ふと、開かれたままの列車のドアから駅のホームのほうを眺めていると、或るギャラリーのポスターが掲示されていた。

そのポスターには「空想旅行案内人 ジャン゠ミッシェル・フォロン」という文字があった。

気づくと筆者は手元にあるスマホでフォロン展のことを調べていた。

数日後、筆者はJRで東京駅へ行き、東京ステーションギャラリーへ入っていった。

フォロン展に足を運び、フォロンは幅広いジャンルの作品を制作していると分かった。

白黒のペン画や、水彩画、そしてコラージュ作品、更にはブロンズ像やアニメ作品までもが展示されていた。

彼が矢印や疑問符を作品のモチーフとして多用していたということはフォロン展に行くまで知らなかったため、彼の人生について学ぶことが出来たうえに彼の作品の大まかな雰囲気を掴むことも出来た。

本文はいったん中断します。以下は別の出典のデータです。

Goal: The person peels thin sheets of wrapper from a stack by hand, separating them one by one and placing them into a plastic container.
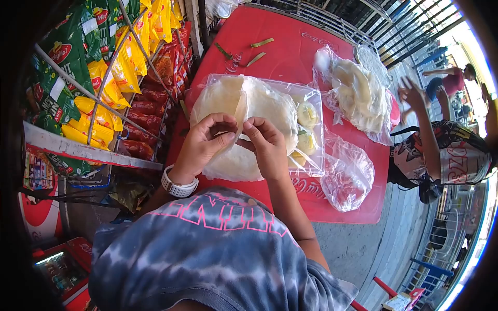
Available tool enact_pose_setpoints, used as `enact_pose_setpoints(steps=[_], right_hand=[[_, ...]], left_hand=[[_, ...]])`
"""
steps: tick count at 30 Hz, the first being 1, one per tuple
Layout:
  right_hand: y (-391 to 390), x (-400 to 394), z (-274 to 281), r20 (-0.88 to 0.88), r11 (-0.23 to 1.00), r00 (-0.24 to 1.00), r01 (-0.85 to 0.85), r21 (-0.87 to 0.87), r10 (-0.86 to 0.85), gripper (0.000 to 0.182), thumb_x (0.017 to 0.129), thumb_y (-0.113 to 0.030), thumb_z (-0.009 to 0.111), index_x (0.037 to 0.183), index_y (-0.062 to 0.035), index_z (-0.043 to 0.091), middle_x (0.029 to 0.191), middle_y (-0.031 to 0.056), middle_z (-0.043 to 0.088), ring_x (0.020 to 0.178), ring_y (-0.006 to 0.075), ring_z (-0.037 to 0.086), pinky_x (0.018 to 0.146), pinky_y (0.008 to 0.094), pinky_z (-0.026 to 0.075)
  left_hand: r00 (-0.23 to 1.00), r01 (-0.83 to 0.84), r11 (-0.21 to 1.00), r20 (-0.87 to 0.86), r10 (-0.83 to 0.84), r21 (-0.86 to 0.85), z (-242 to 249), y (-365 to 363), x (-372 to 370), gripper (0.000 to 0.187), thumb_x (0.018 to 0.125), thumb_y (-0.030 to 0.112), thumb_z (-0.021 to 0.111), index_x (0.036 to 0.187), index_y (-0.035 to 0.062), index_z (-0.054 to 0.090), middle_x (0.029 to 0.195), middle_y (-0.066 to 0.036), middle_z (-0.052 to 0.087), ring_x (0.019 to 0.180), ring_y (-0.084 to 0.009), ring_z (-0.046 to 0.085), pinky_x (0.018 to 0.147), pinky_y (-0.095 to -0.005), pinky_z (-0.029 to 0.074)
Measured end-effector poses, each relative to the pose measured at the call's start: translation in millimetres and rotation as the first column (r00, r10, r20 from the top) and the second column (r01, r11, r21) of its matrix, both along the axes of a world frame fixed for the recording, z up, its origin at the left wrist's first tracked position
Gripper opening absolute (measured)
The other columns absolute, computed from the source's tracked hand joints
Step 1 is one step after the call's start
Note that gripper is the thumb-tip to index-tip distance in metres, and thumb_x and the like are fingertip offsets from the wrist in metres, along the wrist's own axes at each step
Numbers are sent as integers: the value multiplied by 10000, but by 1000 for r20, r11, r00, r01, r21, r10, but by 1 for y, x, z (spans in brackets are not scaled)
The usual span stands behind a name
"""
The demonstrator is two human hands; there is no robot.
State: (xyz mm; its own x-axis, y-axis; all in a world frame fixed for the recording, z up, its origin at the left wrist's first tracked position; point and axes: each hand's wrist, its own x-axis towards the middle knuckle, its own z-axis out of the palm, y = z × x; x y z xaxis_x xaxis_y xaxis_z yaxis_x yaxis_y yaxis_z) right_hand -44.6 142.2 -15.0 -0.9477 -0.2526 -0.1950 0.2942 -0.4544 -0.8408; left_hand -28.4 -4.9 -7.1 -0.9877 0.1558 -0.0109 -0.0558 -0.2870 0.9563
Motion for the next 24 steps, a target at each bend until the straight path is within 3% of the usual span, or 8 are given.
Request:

政治色の強いイラストや、海外の有名雑誌の表紙イラストも展示されており、彼は作品の幅が広い芸術家だったのだなと感じた。

彼がスティーブ・ジョブズ等の大物にも注目されていたクリエーターだったと知ったときは「なんで、こんな偉大な芸術家が日本では余り知られていないのだろう」と言いたくなった。

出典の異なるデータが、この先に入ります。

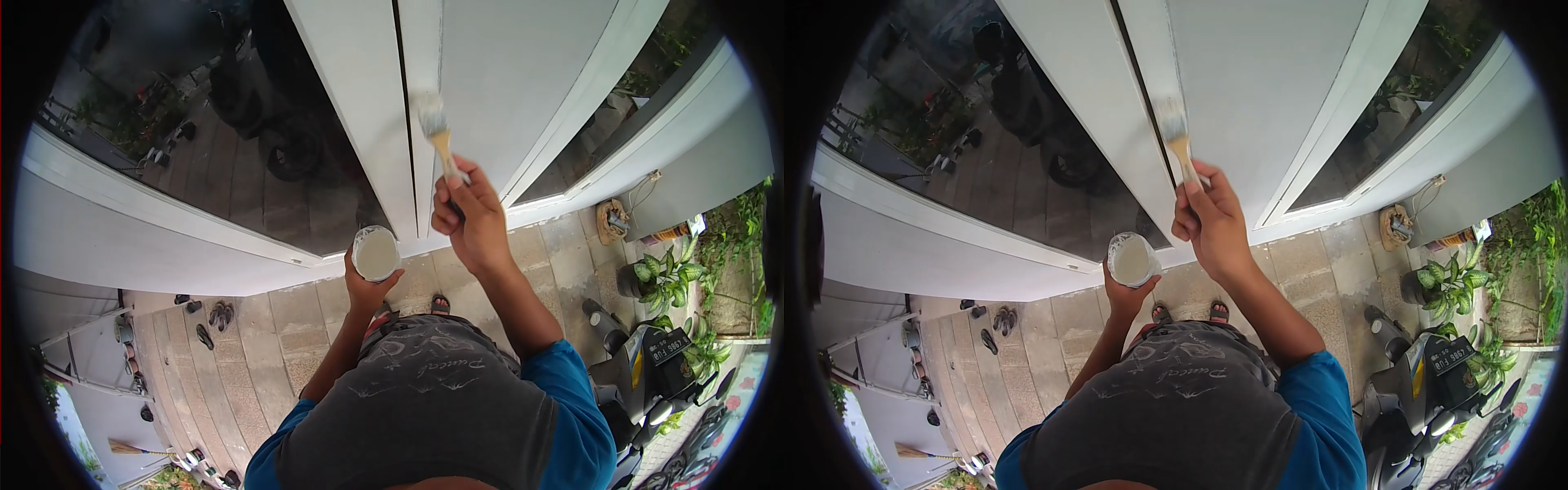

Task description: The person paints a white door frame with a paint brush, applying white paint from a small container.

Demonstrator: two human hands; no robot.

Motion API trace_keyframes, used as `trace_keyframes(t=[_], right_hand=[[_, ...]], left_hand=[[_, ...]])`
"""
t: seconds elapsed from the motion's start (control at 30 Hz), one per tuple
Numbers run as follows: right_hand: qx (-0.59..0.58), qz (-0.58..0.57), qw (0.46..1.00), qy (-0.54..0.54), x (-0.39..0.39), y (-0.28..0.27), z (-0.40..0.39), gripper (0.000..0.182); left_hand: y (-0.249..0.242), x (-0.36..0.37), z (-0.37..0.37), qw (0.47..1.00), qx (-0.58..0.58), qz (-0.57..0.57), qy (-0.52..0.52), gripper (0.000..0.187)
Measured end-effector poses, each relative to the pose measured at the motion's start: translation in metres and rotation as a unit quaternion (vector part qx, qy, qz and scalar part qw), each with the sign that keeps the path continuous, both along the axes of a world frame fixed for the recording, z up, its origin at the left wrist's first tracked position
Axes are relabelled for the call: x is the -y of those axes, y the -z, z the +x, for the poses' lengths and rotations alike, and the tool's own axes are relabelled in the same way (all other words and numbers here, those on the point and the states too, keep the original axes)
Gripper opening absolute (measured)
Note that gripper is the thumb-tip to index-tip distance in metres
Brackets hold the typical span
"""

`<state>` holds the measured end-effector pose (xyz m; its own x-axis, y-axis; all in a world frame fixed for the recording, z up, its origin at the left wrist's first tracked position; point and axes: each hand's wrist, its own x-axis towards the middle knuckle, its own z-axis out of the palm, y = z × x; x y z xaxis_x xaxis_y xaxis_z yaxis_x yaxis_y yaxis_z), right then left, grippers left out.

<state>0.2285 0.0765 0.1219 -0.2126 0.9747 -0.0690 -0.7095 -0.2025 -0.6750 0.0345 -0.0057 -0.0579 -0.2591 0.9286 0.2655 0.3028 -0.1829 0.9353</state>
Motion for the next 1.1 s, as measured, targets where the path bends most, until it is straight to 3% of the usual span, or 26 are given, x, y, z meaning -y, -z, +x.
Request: trace_keyframes(t=[0.03,0.07,0.13,0.17,0.3,0.37,0.47,0.77,0.93,1.0,1.03,1.1], right_hand=[[0.008,0.081,0.997,0.008,0.0,-0.008,0.001,0.033],[0.009,0.081,0.997,0.009,-0.004,-0.008,0.001,0.033],[0.134,0.161,0.975,0.07,-0.012,-0.004,-0.002,0.032],[0.134,0.162,0.975,0.07,-0.015,0.009,-0.004,0.032],[0.386,0.149,0.9,0.139,-0.017,0.104,-0.009,0.035],[0.398,0.044,0.912,0.089,0.0,0.136,-0.011,0.031],[0.43,0.08,0.894,0.096,0.023,0.185,-0.004,0.026],[0.288,0.137,0.942,0.106,0.031,0.043,0.072,0.013],[0.363,0.205,0.908,0.037,0.036,-0.029,0.11,0.015],[0.457,0.292,0.84,-0.01,0.032,-0.044,0.118,0.015],[0.458,0.291,0.84,-0.01,0.03,-0.051,0.118,0.015],[0.515,0.342,0.786,-0.038,0.025,-0.062,0.114,0.016]], left_hand=[[-0.001,-0.001,0.002,1.0,0.001,0.0,0.002,0.095],[-0.002,-0.001,0.004,1.0,0.018,-0.006,-0.001,0.092],[-0.004,0.0,0.005,0.999,0.035,-0.012,-0.004,0.089],[-0.004,0.0,0.006,0.999,0.034,-0.009,-0.001,0.089],[0.003,0.001,0.004,0.999,0.038,0.003,0.001,0.089],[0.004,0.002,0.003,0.999,0.038,0.005,0.002,0.089],[0.008,0.0,-0.001,1.0,0.021,0.019,0.007,0.092],[-0.021,-0.011,0.011,0.996,-0.039,0.044,0.06,0.099],[-0.039,-0.014,0.028,0.993,-0.046,0.042,0.099,0.097],[-0.038,-0.016,0.034,0.992,-0.038,0.052,0.107,0.096],[-0.038,-0.018,0.037,0.991,-0.03,0.063,0.113,0.095],[-0.045,-0.02,0.042,0.989,-0.025,0.069,0.125,0.095]])
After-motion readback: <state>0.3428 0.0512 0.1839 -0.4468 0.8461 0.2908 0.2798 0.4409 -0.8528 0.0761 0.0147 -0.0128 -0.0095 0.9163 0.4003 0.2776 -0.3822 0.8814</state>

リトル・ハット・マンなどからは和田誠作品のようなシンプルさも伝わってきた。

なお、フォロン展における作品解説の文章や、「FOLON:AGENCE DE VOYAGE IMAGINAIRE」という本人の名刺を読み、「ジャン・ミシェル・フォロンやジャン゠ミッシェル・フォロンを簡潔に言い表したいときはフォロンと表現すればよいのだな」と気づいた。

 

フォロン展を歩いているうちに、筆者は例の絵が置かれた壁と出会った。

館内は撮影が禁止されていたため、その壁を撮影した写真が載っているサイトを紹介する。

 

【レビュー】空想旅行案内人フォロンと既成概念を吹き飛ばそう! 現代を生きる私たちに響く普遍的なテーマも 東京ステーションギャラリーで9月23日まで – 美術展ナビ (artexhibition.jp)

 

余談だが、このサイトは2024年9月に筆者が「フォロン 世界人権宣言」や「ジャン゠ミッシェル・フォロン 世界人権宣言」とグーグル検索して辿り着いたものである。

例の絵が検索画面の上位に現れるようになったのは、いま開かれているフォロン展の影響であろう。

彼の素晴らしい作品群を瞠目できたことを筆者は嬉しく思っている。